:: Try it ::
In your copy, reproduce the entries exactly as they are, minus the images.

:: Study material ::

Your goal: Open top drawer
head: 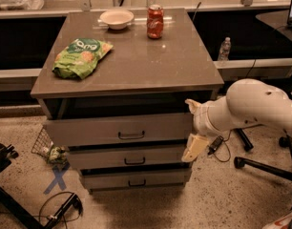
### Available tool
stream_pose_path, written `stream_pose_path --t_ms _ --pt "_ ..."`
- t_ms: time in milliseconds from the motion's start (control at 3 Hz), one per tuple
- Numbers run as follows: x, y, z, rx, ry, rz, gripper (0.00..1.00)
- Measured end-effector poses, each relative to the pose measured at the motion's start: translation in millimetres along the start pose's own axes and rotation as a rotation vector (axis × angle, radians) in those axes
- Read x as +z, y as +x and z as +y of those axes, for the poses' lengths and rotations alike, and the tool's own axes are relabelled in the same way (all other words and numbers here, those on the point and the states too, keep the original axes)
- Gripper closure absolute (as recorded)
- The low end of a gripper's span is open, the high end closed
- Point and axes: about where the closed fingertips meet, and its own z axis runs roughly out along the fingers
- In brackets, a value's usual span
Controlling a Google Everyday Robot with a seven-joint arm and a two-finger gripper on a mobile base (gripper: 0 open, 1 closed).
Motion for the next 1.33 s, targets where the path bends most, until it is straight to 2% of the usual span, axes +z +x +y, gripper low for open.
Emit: stream_pose_path --t_ms 667,1000,1333 --pt "57.2 3.5 -3.0 -0.005 -0.042 -0.018 0.0" --pt "77.9 -0.7 -6.1 -0.022 -0.055 -0.03 0.16" --pt "79.0 -1.2 -5.0 -0.022 -0.058 -0.03 0.39"
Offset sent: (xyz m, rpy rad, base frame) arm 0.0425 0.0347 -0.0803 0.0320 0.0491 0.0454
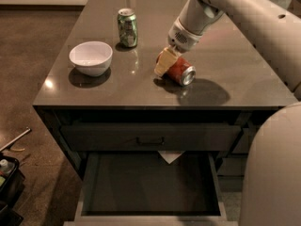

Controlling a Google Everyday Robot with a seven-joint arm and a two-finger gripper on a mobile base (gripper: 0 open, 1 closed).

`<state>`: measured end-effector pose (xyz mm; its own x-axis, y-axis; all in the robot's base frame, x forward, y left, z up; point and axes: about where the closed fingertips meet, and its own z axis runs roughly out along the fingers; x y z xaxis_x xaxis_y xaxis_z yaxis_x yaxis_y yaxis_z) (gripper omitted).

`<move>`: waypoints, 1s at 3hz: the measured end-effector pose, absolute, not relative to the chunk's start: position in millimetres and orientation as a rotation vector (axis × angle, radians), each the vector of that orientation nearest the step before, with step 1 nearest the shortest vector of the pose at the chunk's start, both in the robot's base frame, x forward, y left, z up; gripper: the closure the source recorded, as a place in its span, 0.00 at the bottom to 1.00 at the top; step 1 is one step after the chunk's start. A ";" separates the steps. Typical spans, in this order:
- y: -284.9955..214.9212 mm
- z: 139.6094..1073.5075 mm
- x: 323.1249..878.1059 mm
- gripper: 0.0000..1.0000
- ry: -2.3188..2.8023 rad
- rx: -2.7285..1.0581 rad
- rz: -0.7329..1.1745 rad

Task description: Place coke can into middle drawer

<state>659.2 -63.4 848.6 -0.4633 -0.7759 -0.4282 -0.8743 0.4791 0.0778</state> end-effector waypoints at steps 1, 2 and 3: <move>-63.3 848.5 659.2 0.89 2.395 -1.391 0.411; -63.3 848.5 659.2 1.00 2.395 -1.391 0.411; -58.6 860.8 650.2 1.00 2.360 -1.441 0.436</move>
Offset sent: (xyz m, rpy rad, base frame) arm 0.0000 0.0000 0.0000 0.0000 0.0000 0.0000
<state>650.2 -58.6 860.8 -0.4270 -0.7906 -0.4388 -0.8952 0.4380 0.0819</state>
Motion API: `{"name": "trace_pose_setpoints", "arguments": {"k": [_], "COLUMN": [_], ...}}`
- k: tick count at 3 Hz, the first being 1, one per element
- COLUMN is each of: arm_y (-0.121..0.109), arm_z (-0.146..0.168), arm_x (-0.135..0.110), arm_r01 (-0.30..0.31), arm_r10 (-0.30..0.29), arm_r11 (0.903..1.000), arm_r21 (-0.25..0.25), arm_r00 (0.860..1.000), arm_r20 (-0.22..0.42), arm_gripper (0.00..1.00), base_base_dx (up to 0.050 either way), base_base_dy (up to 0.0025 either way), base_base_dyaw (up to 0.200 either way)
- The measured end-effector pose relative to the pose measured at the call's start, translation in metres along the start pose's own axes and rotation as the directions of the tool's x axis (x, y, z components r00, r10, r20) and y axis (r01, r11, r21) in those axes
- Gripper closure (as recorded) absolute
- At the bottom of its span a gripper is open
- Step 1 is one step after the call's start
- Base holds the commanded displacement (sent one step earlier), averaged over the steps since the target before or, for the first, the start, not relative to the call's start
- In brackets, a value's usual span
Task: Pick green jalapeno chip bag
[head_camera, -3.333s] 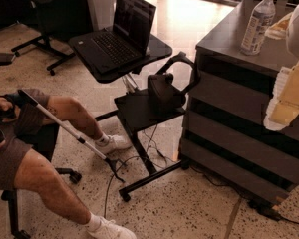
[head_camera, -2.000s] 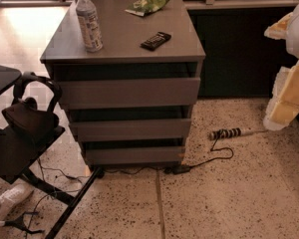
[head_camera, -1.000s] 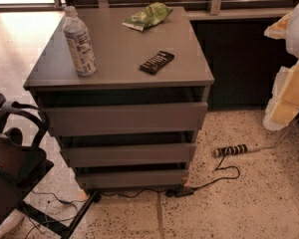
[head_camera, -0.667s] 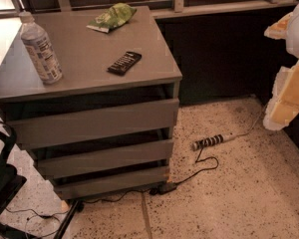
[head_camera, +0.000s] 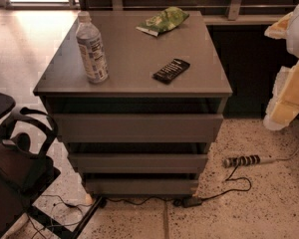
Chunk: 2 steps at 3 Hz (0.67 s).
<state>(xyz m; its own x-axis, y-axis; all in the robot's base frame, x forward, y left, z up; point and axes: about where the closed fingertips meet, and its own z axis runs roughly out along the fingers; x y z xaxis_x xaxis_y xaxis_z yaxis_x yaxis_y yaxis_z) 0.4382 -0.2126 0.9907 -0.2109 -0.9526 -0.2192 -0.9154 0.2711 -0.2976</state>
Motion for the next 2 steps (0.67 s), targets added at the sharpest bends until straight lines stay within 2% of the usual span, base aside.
{"name": "trace_pose_setpoints", "arguments": {"k": [1, 2], "arm_y": [-0.0001, -0.0001], "arm_z": [-0.0003, -0.0004], "arm_x": [-0.0002, -0.0002], "arm_r01": [0.000, 0.000], "arm_r10": [0.000, 0.000], "arm_r11": [1.0000, 1.0000], "arm_r21": [0.001, 0.001], "arm_r00": [1.000, 1.000], "arm_r20": [0.000, 0.000], "arm_gripper": [0.00, 0.00], "base_base_dx": [0.000, 0.050], "base_base_dy": [0.00000, 0.00000], "base_base_dyaw": [0.200, 0.000]}}
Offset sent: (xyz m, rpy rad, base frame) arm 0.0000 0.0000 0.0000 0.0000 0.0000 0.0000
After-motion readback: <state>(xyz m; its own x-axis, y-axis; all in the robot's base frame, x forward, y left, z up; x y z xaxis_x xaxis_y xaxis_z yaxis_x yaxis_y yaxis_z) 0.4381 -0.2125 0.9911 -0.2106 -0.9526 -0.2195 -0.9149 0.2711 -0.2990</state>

:: Task solution ::
Your goal: Open top drawer
head: 
### Available tool
stream_pose_path, written `stream_pose_path --t_ms _ --pt "_ ..."`
- t_ms: time in milliseconds from the motion's start (control at 3 Hz), one per tuple
- Numbers run as follows: x, y, z, rx, ry, rz, gripper (0.00..1.00)
- Measured end-effector poses, each relative to the pose measured at the motion's start: translation in millimetres along the start pose's own axes and rotation as a rotation vector (axis × angle, radians) in those axes
- Read x as +z, y as +x and z as +y of those axes, for the poses' lengths and rotations alike, and the tool's own axes are relabelled in the same way (all other words and numbers here, those on the point and the states too, keep the original axes)
- Gripper closure absolute (as recorded)
- The low end of a gripper's span is open, the high end closed
- Point and axes: about where the closed fingertips meet, and its own z axis runs roughly out along the fingers
- In brackets, a value's usual span
Controlling a Google Everyday Robot with a seven-joint arm and a two-finger gripper on a mobile base (gripper: 0 open, 1 closed).
Motion for the next 1.33 s, targets where the path bends most, until it is straight to 2% of the usual span, axes +z +x +y, gripper low for open.
Emit: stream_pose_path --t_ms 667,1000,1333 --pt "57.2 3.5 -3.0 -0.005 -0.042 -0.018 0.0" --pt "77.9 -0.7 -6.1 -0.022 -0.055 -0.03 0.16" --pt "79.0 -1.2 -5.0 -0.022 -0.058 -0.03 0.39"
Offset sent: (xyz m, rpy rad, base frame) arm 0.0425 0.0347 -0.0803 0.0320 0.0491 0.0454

Controlling a Google Everyday Robot with a seven-joint arm and a two-finger gripper on a mobile base (gripper: 0 open, 1 closed).

`<state>`: measured end-effector pose (xyz mm; its own x-axis, y-axis; all in the robot's base frame, x forward, y left, z up; point and axes: about where the closed fingertips meet, and its own z axis runs roughly out along the fingers; x y z xaxis_x xaxis_y xaxis_z yaxis_x yaxis_y yaxis_z) (gripper omitted).

`<move>`: waypoints, 1s at 3hz: the measured end-effector pose, absolute, not relative to the chunk's start: position in millimetres and orientation as a rotation vector (axis × angle, radians), each the vector of that orientation nearest the step before, with step 1 nearest the shortest vector of the pose at the chunk's start, both in the robot's base frame, x forward, y left, z up; gripper: the closure the source recorded, as a place in its span, 0.00 at the bottom to 1.00 at the top; step 1 is one step after the chunk's start. A ";" separates the steps. Typical spans, in this order:
- y: -284.9955..214.9212 mm
- z: 139.6094..1073.5075 mm
- x: 323.1249..878.1059 mm
- gripper: 0.0000..1.0000
- ry: -2.3188..2.8023 rad
- rx: -2.7285..1.0581 rad
- rz: -0.7329..1.1745 rad

Task description: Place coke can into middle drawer

<state>659.2 -63.4 848.6 -0.4633 -0.7759 -0.4282 -0.8743 0.4791 0.0778</state> end-effector waypoints at steps 1, 2 and 3: <move>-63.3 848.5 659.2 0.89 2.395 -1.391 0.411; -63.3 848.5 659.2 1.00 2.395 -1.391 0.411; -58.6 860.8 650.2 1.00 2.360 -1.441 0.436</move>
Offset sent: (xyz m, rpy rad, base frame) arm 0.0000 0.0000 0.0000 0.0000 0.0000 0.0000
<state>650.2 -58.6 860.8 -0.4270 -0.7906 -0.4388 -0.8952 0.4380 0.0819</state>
Motion API: `{"name": "trace_pose_setpoints", "arguments": {"k": [_], "COLUMN": [_], ...}}`
- k: tick count at 3 Hz, the first being 1, one per element
- COLUMN is each of: arm_y (-0.121..0.109), arm_z (-0.146..0.168), arm_x (-0.135..0.110), arm_r01 (-0.30..0.31), arm_r10 (-0.30..0.29), arm_r11 (0.903..1.000), arm_r21 (-0.25..0.25), arm_r00 (0.860..1.000), arm_r20 (-0.22..0.42), arm_gripper (0.00..1.00), base_base_dx (up to 0.050 either way), base_base_dy (up to 0.0025 either way), base_base_dyaw (up to 0.200 either way)
- The measured end-effector pose relative to the pose measured at the call's start, translation in metres along the start pose's own axes and rotation as the directions of the tool's x axis (x, y, z components r00, r10, r20) and y axis (r01, r11, r21) in those axes
- Gripper closure (as recorded) absolute
- At the bottom of its span a gripper is open
- Step 1 is one step after the call's start
- Base holds the commanded displacement (sent one step earlier), averaged over the steps since the target before or, for the first, the start, not relative to the call's start
- In brackets, a value's usual span
Task: Pick green jalapeno chip bag
[head_camera, -3.333s] 
[head_camera, -2.000s] 
[head_camera, -1.000s] 
[head_camera, -0.667s] 
[head_camera, +0.000s] 
Chunk: 2 steps at 3 Hz (0.67 s).
<state>(xyz m; its own x-axis, y-axis; all in the robot's base frame, x forward, y left, z up; point and axes: about where the closed fingertips meet, and its own z axis runs roughly out along the fingers; x y z xaxis_x xaxis_y xaxis_z yaxis_x yaxis_y yaxis_z) 0.4382 -0.2126 0.9907 -0.2109 -0.9526 -0.2192 -0.9154 0.2711 -0.2976</state>
Motion for the next 2 steps (0.67 s), targets added at the sharpest bends until straight lines stay within 2% of the usual span, base aside.
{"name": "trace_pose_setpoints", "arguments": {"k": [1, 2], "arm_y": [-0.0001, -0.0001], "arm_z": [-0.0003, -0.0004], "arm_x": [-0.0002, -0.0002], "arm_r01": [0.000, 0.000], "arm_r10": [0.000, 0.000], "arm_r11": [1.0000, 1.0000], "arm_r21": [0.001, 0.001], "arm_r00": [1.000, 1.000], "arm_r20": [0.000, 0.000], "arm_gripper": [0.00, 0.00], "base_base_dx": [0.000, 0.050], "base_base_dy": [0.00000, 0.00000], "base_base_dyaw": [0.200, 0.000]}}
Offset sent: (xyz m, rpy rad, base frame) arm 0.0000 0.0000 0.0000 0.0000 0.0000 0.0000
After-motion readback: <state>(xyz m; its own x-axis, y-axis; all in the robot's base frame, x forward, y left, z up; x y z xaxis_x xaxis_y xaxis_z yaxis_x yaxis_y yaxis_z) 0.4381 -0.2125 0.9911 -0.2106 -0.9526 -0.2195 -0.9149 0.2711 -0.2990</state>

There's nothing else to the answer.